こういった「OPで制作スタッフの名前が背景に溶け込む演出」では、キャラクターの台詞は省かれ、OPらしく一定の時間が費やされるのが一般的です。

しかし、本作では上のハナちゃんのように制作スタッフの名前が出ている最中でもお構いなく喋り続けています。他ではあまり見かけない演出だなぁと何回か観た上で今年改めて観て初めて気が付きました。こっちの方がキャラクターがイキイキしているように見えて私は好きですね。

このOP区間だけでも「頭上からのペンキ」や「突進してくる車」など、下手しなくても命を落とす事故を奇跡的に回避するシーンが挟み込まれます。本編中でも救急車が突っ込んできたり、車の下敷きになったヤクザを救出したり、探している家の手がかりを偶然見つけたりと、数々の奇跡が三人に降り掛かってきます。まぁ、ギンちゃんはおやじ狩りの被害に遭いますが。それもその後のドラァグクイーンに拾われるなどの奇跡につながるわけですが。

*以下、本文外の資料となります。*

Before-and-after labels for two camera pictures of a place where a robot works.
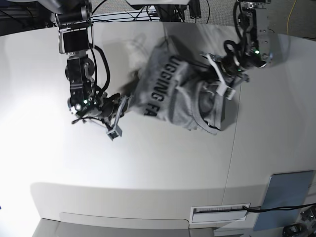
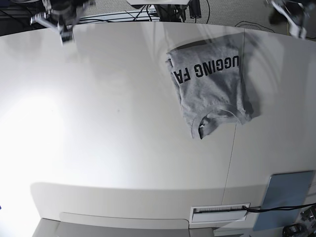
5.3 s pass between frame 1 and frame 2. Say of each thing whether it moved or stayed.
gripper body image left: moved
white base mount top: stayed
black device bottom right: stayed
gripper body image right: moved
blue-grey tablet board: stayed
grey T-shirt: moved
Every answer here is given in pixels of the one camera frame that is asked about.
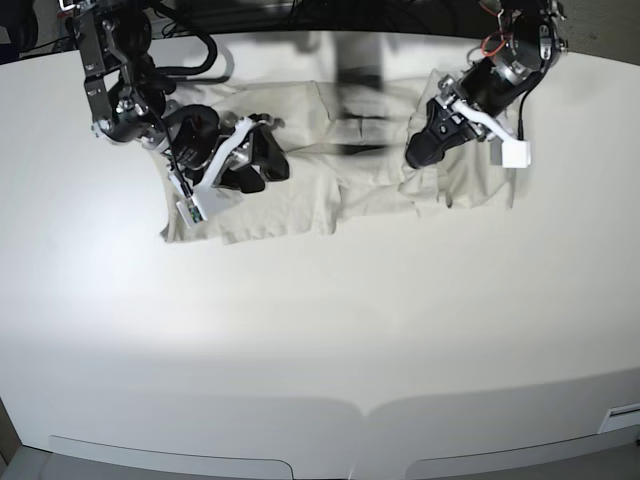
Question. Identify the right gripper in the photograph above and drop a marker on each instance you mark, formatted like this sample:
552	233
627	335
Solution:
249	153

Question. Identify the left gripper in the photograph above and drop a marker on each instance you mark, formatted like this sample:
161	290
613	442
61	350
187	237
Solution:
451	122

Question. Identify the white T-shirt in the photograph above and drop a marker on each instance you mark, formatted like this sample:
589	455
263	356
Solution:
345	145

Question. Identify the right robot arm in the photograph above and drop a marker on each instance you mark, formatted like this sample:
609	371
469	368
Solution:
128	96

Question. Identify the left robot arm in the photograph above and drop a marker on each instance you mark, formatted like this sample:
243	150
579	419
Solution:
515	60

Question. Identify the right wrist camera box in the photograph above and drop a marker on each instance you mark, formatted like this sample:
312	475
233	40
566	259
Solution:
198	208

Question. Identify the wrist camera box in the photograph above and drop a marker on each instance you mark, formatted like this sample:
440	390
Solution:
198	208
512	154

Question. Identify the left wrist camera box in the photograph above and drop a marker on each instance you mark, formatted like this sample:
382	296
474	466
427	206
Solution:
512	154

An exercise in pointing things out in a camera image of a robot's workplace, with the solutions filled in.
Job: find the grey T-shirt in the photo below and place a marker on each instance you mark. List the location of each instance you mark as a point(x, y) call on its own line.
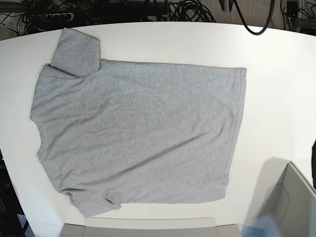
point(118, 132)

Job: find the black power strip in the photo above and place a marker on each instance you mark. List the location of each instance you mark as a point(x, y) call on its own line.
point(54, 17)

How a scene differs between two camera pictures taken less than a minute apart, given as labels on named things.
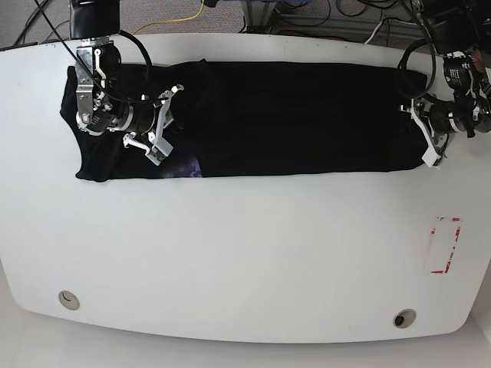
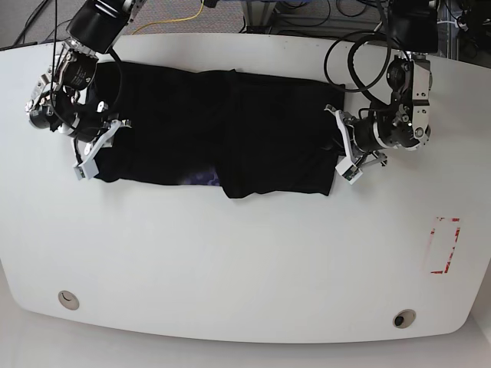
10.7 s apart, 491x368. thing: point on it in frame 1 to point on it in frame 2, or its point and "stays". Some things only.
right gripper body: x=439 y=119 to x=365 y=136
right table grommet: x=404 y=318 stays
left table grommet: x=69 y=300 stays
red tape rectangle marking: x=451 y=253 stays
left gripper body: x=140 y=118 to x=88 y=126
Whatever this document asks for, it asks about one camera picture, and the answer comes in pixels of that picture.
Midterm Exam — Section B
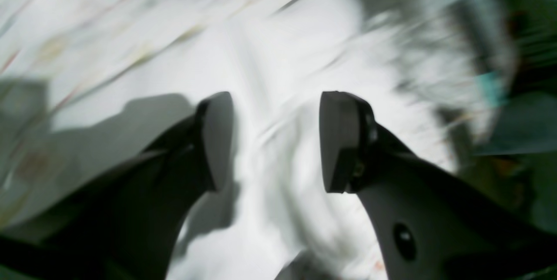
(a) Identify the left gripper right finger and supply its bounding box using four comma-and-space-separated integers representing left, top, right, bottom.
319, 91, 557, 280

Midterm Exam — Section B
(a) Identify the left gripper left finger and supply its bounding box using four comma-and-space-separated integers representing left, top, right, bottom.
1, 91, 235, 280

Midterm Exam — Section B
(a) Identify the white T-shirt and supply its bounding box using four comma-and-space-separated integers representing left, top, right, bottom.
48, 0, 518, 280

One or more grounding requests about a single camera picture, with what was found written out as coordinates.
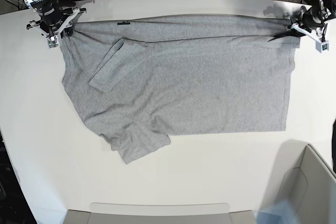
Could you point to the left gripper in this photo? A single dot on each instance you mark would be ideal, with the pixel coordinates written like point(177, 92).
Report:
point(311, 23)

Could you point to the grey T-shirt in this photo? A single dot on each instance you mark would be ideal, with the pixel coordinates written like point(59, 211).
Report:
point(137, 83)

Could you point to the blue cloth bottom corner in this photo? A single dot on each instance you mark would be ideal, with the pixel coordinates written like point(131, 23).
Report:
point(279, 213)

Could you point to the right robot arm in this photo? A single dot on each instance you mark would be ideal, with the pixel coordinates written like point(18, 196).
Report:
point(47, 5)

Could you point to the grey bin bottom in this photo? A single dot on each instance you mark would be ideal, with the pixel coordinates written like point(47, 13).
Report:
point(118, 213)

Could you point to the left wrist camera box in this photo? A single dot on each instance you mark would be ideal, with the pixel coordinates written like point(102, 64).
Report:
point(322, 46)

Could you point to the white bin right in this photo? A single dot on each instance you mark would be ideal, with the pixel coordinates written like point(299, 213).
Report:
point(307, 192)

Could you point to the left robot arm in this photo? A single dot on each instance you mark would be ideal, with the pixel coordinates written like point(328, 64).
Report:
point(322, 5)

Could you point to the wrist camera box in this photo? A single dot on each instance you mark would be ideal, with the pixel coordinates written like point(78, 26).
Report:
point(53, 41)
point(322, 46)

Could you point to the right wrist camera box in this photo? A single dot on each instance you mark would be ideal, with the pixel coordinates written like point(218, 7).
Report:
point(53, 41)

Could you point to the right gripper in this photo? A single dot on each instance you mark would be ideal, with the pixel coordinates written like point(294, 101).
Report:
point(57, 21)

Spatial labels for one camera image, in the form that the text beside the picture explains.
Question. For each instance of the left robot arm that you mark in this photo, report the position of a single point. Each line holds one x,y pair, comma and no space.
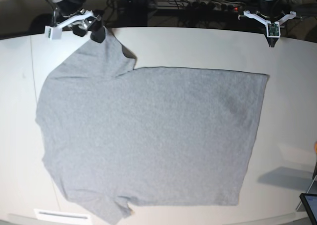
270,11

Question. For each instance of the grey T-shirt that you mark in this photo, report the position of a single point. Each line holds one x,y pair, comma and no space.
115,135

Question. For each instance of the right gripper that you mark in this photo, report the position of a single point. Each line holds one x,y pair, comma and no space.
91,24

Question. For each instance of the white label on table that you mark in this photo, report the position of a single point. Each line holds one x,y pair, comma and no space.
61,214

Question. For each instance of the black tablet screen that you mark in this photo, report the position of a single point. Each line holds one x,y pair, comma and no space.
310,204

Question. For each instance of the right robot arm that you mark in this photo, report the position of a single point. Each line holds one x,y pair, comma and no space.
72,14

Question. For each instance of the white power strip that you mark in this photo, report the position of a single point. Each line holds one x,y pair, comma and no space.
203,4

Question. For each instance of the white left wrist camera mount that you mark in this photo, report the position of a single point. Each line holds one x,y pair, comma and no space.
272,27

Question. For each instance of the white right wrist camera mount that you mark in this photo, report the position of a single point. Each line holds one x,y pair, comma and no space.
55,30

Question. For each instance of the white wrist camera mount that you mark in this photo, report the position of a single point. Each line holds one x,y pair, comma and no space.
55,30
272,27

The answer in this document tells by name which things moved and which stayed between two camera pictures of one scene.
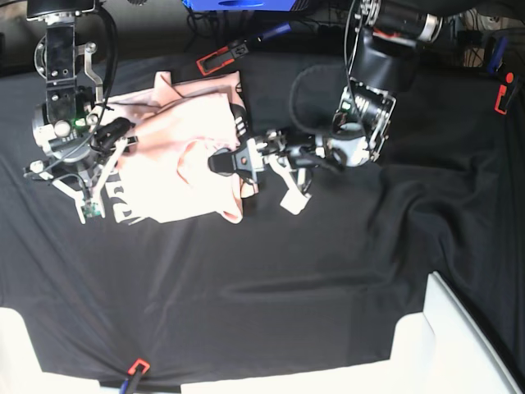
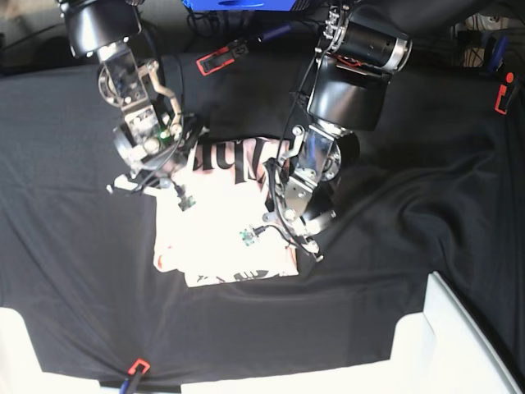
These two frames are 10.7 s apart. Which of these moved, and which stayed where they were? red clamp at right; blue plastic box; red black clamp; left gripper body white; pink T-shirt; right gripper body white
Moved: right gripper body white; left gripper body white; pink T-shirt
Stayed: red clamp at right; blue plastic box; red black clamp

こういった、言ってみれば「物語を進めるうえで極端ともいえるようなご都合主義」は他の作品では忌避されてしまうおそれすらあります。しかし本作は「まぁそういうこともあるだろうな」と思わせてくれる、いや、思いたくなるシナリオ運びとなっているので違和感なくスルスルと馴染んでくれます。なんたってゴッドファーザーですから。清子ですから。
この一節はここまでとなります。